§ Problem
Please print exactly the line containing "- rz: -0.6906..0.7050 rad" and every line after it to the end of the records below, and nothing more.

§ Data extract
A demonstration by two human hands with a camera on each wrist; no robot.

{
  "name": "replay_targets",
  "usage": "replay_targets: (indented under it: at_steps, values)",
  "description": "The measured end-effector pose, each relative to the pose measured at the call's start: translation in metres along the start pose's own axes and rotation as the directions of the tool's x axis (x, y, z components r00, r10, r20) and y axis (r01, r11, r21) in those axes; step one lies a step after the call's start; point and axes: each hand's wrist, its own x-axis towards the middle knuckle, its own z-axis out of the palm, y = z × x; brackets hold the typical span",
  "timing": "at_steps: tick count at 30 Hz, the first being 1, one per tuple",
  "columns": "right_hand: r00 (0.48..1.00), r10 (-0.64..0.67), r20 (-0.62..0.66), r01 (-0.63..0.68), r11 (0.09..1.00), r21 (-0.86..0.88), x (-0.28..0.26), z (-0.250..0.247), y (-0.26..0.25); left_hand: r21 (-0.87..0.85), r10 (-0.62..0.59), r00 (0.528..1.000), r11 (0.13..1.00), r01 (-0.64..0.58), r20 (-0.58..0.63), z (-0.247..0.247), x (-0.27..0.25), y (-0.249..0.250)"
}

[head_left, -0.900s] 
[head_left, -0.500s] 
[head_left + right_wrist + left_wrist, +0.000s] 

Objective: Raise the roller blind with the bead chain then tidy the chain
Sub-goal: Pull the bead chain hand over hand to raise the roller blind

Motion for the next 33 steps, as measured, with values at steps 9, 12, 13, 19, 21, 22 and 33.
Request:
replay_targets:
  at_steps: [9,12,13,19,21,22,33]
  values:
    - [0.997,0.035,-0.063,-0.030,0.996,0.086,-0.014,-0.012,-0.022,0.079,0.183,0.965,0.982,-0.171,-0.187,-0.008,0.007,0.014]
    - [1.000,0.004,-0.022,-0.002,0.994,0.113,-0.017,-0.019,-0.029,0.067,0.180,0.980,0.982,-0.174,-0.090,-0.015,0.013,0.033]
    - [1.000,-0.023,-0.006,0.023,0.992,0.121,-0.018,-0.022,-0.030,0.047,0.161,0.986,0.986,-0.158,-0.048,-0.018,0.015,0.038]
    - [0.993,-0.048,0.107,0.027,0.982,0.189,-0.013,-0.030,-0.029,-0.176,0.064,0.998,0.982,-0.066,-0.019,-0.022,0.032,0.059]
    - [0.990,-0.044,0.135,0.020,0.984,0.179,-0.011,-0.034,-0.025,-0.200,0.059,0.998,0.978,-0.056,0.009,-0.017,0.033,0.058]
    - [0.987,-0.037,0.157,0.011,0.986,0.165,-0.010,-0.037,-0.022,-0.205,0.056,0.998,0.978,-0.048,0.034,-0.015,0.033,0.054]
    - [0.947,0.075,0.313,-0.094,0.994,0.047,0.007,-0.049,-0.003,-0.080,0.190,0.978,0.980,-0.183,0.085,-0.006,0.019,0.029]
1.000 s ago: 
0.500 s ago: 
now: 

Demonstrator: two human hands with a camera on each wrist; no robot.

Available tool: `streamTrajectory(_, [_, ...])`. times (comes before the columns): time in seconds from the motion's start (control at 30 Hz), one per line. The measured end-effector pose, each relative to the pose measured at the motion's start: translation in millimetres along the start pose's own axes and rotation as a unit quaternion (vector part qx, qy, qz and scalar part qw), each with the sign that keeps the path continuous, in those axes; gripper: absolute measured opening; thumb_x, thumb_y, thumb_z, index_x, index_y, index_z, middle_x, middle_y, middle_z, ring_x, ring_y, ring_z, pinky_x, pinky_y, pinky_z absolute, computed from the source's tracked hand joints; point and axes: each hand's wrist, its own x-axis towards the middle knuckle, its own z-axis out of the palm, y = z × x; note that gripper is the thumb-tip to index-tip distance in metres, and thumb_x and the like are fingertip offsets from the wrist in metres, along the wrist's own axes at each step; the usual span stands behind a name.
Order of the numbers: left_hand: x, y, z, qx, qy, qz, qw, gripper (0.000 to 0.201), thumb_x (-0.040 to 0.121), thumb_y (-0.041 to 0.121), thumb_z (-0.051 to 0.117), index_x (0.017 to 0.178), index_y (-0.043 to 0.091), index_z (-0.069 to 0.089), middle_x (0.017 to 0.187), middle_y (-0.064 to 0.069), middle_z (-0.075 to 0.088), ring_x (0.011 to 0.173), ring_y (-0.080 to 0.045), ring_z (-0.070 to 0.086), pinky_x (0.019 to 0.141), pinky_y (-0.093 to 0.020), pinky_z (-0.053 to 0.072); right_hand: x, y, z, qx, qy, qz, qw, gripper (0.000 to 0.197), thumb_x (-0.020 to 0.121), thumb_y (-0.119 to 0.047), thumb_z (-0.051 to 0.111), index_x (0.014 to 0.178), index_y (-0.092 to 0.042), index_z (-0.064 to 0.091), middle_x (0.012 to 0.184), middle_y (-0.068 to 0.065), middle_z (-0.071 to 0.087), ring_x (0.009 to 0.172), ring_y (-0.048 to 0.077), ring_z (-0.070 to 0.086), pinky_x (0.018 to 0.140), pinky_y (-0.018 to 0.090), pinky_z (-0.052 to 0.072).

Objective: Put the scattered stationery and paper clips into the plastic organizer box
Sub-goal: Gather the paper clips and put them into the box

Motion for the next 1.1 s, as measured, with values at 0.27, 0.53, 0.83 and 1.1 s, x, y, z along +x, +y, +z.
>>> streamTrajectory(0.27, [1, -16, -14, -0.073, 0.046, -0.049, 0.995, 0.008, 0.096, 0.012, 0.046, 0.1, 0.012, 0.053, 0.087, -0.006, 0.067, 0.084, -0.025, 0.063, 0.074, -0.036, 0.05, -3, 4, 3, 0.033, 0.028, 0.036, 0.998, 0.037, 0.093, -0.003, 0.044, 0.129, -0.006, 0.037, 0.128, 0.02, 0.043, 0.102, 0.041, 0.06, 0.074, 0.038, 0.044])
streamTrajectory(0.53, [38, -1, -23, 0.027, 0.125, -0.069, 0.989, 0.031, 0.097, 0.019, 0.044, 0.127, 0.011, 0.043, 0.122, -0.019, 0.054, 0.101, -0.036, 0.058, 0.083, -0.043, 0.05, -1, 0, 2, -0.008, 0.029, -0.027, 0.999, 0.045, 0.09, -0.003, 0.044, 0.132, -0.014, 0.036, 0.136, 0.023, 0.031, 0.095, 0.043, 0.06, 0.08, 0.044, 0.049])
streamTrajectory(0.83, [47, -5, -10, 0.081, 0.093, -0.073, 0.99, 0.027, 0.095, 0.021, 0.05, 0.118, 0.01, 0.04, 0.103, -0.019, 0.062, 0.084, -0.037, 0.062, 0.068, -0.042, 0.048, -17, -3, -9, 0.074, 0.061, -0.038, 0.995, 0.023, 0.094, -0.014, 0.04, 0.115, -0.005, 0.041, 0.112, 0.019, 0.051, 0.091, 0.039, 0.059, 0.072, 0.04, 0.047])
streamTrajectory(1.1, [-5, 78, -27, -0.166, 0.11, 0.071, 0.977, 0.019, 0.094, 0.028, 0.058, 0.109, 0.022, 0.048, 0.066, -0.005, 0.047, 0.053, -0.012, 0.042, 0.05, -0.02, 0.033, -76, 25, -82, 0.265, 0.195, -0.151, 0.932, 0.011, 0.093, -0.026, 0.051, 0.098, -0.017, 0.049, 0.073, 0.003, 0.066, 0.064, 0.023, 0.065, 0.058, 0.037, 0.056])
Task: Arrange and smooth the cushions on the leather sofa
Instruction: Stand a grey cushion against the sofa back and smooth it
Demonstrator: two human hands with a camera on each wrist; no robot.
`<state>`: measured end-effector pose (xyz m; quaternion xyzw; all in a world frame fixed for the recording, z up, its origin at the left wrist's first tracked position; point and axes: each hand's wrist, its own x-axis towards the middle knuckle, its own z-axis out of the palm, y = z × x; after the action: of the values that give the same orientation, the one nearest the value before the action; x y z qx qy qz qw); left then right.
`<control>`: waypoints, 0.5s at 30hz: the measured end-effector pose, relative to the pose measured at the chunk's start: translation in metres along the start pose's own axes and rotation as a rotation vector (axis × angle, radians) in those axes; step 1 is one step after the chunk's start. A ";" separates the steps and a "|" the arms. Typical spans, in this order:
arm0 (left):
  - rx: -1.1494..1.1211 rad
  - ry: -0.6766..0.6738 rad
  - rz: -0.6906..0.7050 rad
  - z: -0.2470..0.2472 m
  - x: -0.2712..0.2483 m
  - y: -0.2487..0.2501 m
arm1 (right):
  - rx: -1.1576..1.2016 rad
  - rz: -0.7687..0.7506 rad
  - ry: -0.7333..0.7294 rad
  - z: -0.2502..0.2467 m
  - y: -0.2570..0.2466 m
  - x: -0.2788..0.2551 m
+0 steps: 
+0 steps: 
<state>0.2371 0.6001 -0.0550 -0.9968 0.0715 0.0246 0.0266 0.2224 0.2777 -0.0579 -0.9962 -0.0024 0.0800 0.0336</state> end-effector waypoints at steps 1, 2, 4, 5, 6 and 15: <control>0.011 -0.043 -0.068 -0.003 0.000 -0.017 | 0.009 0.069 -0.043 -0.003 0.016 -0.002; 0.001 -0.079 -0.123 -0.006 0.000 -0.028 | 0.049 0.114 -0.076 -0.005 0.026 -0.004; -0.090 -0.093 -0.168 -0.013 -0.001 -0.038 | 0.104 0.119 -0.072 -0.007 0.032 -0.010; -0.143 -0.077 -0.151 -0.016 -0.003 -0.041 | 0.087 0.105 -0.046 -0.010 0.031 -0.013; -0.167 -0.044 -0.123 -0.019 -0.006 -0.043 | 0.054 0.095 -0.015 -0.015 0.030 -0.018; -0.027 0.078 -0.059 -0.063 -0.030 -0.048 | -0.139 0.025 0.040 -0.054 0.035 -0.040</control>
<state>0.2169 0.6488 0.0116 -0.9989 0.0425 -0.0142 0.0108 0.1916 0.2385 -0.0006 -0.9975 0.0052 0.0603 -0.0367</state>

§ Solution to this task
  - rz: -0.6906..0.7050 rad
  - z: -0.2470..0.2472 m
  - x: -0.2712..0.2483 m
  - y: -0.2487..0.2501 m
arm1 (right):
  - rx: -1.1576..1.2016 rad
  - rz: -0.7687..0.7506 rad
  - ry: -0.7333..0.7294 rad
  - z: -0.2502..0.2467 m
  - y: -0.2570..0.2466 m
  - x: -0.2788..0.2551 m
+0 steps: 
+0 steps: 
<state>0.2371 0.6001 -0.0550 -0.9968 0.0715 0.0246 0.0266 0.2224 0.2777 -0.0579 -0.9962 -0.0024 0.0800 0.0336</state> end-effector waypoints at steps 1, 2, 4, 5, 6 and 15: <control>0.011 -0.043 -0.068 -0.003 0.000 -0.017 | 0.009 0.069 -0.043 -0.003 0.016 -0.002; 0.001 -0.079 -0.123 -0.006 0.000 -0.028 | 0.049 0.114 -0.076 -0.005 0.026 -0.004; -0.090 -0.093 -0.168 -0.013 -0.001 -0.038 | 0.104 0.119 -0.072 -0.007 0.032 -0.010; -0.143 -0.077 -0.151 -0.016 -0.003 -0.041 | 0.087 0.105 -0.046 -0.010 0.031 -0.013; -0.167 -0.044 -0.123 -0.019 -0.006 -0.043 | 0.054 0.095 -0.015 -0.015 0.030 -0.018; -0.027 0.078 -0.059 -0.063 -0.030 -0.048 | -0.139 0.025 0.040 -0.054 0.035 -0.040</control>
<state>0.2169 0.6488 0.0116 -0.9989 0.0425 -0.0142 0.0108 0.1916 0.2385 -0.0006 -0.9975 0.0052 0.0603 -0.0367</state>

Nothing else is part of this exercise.